Follow

Keep Up to Date with the Most Important News

By pressing the Subscribe button, you confirm that you have read and are agreeing to our Privacy Policy and Terms of Use
Contact

C++ Views: Can You Skip Adjacent Duplicates?

Looking for a non-destructive way to skip adjacent duplicates in C++? Learn what std::views offers and how to simulate views::unique.
C++ Ranges and Views thumbnail illustrating skipping adjacent duplicates in view pipelines using modern C++20 techniques C++ Ranges and Views thumbnail illustrating skipping adjacent duplicates in view pipelines using modern C++20 techniques
  • 🧪 std::views::unique is not currently part of the C++20 or C++23 standard libraries.
  • 🧱 std::unique is unsuitable for immutable data as it modifies the original range in place.
  • 🧠 Stateful functions mimic views::unique behavior without changing data.
  • ⚙️ Custom filters work well in pipelines. They skip duplicates efficiently and lazily.
  • 🔨 A reusable unique_filter template works for many different element types to remove adjacent duplicates.

C++ std::views: Skipping Adjacent Duplicates with views-like Composability

You might want a simple way to combine features to skip adjacent duplicates in C++. You might also want something like a views::unique. But this feature is not yet in the standard library. But you still have choices. C++20 added std::views, and C++23 made them even better. They give you power. You can use new C++ methods, like your own view tools and callable filters, to mimic adjacent deduplication. And you keep your original data as it is.


What Is std::views in Modern C++?

C++20 added C++ Ranges. This is a basic part of the language. It changed how we handle sequences, like std::vector and std::list. A main part of this is std::views. They let us work with existing ranges lazily. And they give us a way to combine steps. We do this without taking ownership of the data or changing it.

Key Traits of std::views

  • Can Be Combined: You can link views together like a pipeline. This lets you filter, map, and slice data easily. The code is also easy to read.
  • Lazy Work: Work only happens when you need the results. This stops extra processing and memory use.
  • No Copying: Views work with references to the original data. They do not create new data. This keeps performance good and memory use low.
  • No Changes to Data: Views do not change or own data. They change how data is seen without causing other issues.

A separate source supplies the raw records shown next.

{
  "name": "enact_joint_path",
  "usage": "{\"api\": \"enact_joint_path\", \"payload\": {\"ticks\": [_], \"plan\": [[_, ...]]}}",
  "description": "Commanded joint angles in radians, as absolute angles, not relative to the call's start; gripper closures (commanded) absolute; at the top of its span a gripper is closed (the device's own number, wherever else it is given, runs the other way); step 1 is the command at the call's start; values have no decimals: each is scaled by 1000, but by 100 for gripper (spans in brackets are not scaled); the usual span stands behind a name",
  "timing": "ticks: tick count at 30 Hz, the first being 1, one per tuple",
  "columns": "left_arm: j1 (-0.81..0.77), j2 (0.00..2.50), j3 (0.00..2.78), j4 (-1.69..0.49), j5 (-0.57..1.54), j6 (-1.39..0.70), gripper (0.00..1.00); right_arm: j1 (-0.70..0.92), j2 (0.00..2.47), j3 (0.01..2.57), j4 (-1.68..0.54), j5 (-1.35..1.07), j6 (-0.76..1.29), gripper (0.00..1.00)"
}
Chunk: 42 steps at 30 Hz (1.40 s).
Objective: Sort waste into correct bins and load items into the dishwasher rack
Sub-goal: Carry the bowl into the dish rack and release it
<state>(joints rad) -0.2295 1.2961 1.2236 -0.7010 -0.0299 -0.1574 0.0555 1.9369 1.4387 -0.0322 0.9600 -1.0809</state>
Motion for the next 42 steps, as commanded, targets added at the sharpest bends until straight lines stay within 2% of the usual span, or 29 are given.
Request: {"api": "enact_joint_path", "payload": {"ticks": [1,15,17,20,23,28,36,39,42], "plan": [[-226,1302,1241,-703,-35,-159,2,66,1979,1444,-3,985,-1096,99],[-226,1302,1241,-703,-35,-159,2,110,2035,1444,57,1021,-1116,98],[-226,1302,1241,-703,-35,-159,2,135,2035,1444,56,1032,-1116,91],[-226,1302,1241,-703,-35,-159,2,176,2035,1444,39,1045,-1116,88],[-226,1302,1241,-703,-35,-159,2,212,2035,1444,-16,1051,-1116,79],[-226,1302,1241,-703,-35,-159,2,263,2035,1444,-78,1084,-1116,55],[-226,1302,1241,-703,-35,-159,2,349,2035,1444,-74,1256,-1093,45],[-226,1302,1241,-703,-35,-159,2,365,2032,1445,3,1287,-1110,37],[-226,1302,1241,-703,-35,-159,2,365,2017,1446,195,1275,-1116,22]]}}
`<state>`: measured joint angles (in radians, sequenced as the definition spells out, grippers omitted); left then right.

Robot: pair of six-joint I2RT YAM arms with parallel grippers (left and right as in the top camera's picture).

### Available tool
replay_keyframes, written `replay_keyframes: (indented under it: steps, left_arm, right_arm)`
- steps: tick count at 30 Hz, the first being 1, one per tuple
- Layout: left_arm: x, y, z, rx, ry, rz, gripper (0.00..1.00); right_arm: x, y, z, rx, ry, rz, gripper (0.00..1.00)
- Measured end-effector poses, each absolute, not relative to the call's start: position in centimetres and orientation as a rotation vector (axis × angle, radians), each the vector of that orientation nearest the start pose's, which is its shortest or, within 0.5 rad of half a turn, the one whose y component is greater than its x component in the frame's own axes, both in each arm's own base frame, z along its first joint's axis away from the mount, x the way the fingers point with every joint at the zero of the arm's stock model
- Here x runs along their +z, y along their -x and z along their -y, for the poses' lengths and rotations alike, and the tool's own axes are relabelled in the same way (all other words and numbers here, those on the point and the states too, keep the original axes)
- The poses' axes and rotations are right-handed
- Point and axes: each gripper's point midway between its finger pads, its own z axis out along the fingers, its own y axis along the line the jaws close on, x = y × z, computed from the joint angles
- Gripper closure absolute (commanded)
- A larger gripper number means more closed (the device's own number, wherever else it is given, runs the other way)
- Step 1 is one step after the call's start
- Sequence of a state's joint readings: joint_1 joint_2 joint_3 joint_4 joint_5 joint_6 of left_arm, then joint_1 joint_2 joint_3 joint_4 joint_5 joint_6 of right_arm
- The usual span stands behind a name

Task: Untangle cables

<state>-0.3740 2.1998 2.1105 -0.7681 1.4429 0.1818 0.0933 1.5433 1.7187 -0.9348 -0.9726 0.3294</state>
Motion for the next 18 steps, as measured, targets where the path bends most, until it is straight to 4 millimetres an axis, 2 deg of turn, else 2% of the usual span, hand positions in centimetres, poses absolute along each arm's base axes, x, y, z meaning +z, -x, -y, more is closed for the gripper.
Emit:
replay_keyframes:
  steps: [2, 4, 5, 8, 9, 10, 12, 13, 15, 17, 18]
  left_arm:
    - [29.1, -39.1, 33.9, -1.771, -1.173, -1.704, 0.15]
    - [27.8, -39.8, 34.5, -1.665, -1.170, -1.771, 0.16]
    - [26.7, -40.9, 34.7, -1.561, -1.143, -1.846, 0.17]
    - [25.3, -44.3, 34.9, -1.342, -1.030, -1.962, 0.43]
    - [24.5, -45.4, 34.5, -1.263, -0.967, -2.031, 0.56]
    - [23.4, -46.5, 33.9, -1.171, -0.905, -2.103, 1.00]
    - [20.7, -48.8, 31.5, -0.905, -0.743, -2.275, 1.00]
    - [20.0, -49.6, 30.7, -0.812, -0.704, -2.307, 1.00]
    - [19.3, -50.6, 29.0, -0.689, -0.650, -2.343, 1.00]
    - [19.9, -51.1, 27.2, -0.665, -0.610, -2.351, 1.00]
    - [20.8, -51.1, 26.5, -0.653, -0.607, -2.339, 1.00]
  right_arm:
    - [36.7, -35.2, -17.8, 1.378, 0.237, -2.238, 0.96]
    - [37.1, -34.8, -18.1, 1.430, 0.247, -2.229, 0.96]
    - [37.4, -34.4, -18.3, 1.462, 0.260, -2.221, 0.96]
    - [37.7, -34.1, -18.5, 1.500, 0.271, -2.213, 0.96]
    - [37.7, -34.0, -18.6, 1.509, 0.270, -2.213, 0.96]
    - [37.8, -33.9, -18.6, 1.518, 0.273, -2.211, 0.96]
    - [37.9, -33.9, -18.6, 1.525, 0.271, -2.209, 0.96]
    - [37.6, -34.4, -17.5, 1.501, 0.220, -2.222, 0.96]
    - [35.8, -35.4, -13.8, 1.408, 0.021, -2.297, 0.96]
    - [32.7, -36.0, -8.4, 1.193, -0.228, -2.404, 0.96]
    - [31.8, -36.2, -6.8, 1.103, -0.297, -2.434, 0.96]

These traits make std::views very useful. This is true when you work with real-time data, big datasets, or apps where speed matters a lot.

MEDevel.com: Open-source for Healthcare and Education

Collecting and validating open-source software for healthcare, education, enterprise, development, medical imaging, medical records, and digital pathology.

Visit Medevel


Defining the Problem: Skipping Only Adjacent Duplicates

Removing duplicates from a dataset is often needed. This applies whether you are:

  • Cleaning up repeating log entries.
  • Filtering sensor data in IoT apps.
  • Stopping repeated user actions in a series.

But you need to tell the difference between complete deduplication and adjacent duplicate removal:

  • 🌀 Global Deduplication: This removes all repeated values from a collection. It does not matter where they are. You can use std::set or sort the data for this.
  • 🔄 Adjacent Deduplication: This only removes duplicates that are right next to each other. For example, [A, A, B, A] becomes [A, B, A].

Adjacent deduplication depends on what's around it. It is often needed when processing data as it comes in. In these cases, the order of items must stay the same. And duplicates happen due to small, quick changes.

Why views::filter Isn’t Enough

A common way people try to do this is:

std::views::filter([](int x) { return /*...*/ });

This looks good at first. It uses a lambda that filters out duplicates. But filter can't see the previous element. Each element is handled on its own. So, you can't compare items that are next to each other using a lambda without memory.


The Ghost of views::unique

You won't find std::views::unique in C++20 or C++23. Programmers who expect a new version of std::unique that uses views are often surprised it is not there.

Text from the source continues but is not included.